西部劇ビデオの『インディアン狩り』(1967年/監督:シドニー・ポラック)を観る。猟師のジョー・バスは収穫した毛皮を運ぶ途中でカイオワ族と出会い、毛皮を黒人のリー(オシー・デービス)と無理やり交換させられるんですな。毛皮を取り返すべくカイオワ族を追いますが、ハウイー(テリー・サバラス)率いるインディアン狩り(インディアンの頭皮を剥いで賞金を稼ぐ)の無法者集団がカイオワ族を襲撃し、バスの毛皮も持ち去ります。今度はハウイー一味を追いかけることになるのね。一味との毛皮奪還の攻防が見せ場なんですが、教養のある黒人と文盲で粗野な猟師という好対照の二人が反発しあいながら友情で結ばれていくというテーマも持っています。
シドニー・ポラックは、現在では社会派監督として有名ですが、この作品は映画監督としては初期のもので、まるで畑ちがいのユーモアあふれる西部劇にしています。ハウイーの情婦役のシェリー・ウィンタースが見事なコメディ・リリーフを見せ、黒人差別も重々しいものにせず、コミカルなものにしています。殴り合って真の友情が結ばれるという西部劇の約束事に加えて、殴り合いでバスとリーの顔が泥だらけになって白も黒も見分けがつかなくなる演出は巧いですね。バスが単身でハウイー一味に奇襲をかけたり、岩かげに隠れたバスが近づいてくる敵を一人ずつ倒していくアクション演出の切れ味も鋭く、ポラックにはもっと西部劇を作って欲しかったなァ。

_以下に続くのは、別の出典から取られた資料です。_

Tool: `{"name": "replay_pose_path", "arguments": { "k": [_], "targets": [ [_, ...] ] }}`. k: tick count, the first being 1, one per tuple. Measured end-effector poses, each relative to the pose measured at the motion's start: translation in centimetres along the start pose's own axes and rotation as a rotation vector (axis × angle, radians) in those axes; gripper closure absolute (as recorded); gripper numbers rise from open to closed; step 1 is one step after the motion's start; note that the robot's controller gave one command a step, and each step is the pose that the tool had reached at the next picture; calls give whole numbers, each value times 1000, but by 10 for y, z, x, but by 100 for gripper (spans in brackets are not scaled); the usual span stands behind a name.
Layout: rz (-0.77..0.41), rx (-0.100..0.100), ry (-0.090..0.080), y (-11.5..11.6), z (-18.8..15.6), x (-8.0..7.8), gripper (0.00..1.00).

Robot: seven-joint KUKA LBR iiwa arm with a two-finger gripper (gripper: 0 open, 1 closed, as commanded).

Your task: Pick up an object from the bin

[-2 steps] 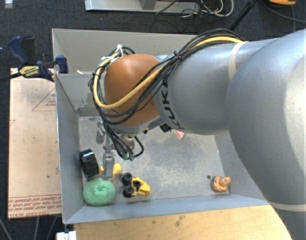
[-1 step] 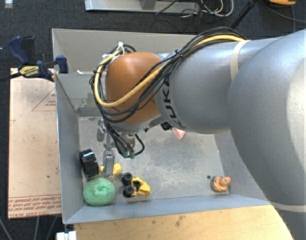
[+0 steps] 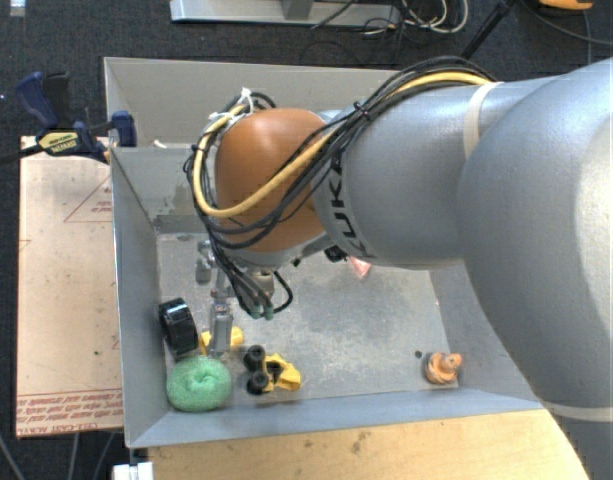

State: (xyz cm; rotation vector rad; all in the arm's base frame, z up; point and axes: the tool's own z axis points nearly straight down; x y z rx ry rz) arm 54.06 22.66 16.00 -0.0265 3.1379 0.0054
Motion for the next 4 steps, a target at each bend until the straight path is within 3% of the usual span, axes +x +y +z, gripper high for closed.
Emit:
{"name": "replay_pose_path", "arguments": {
  "k": [1,2,3,4],
  "targets": [
    [-49,2,-1,-3,61,20,0],
    [-190,0,1,-10,87,47,0],
    [-463,12,-7,17,82,32,100],
    [-463,12,-8,17,82,32,100]
  ]
}}
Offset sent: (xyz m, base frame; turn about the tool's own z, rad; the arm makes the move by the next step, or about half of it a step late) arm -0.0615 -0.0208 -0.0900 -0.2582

それと、銃器にも気をつかっていますね。ランカスターが持っているのは、西部劇定番のコルトSAAでなく、オクタゴン・バレルのアーミーね。遠い敵には射程の長いヘンリー・ライフル、近い敵にはリボルビング・ライフルと、ライフルの使い分けもしており、1960年代のハリウッド西部劇にしては珍しいで〜す。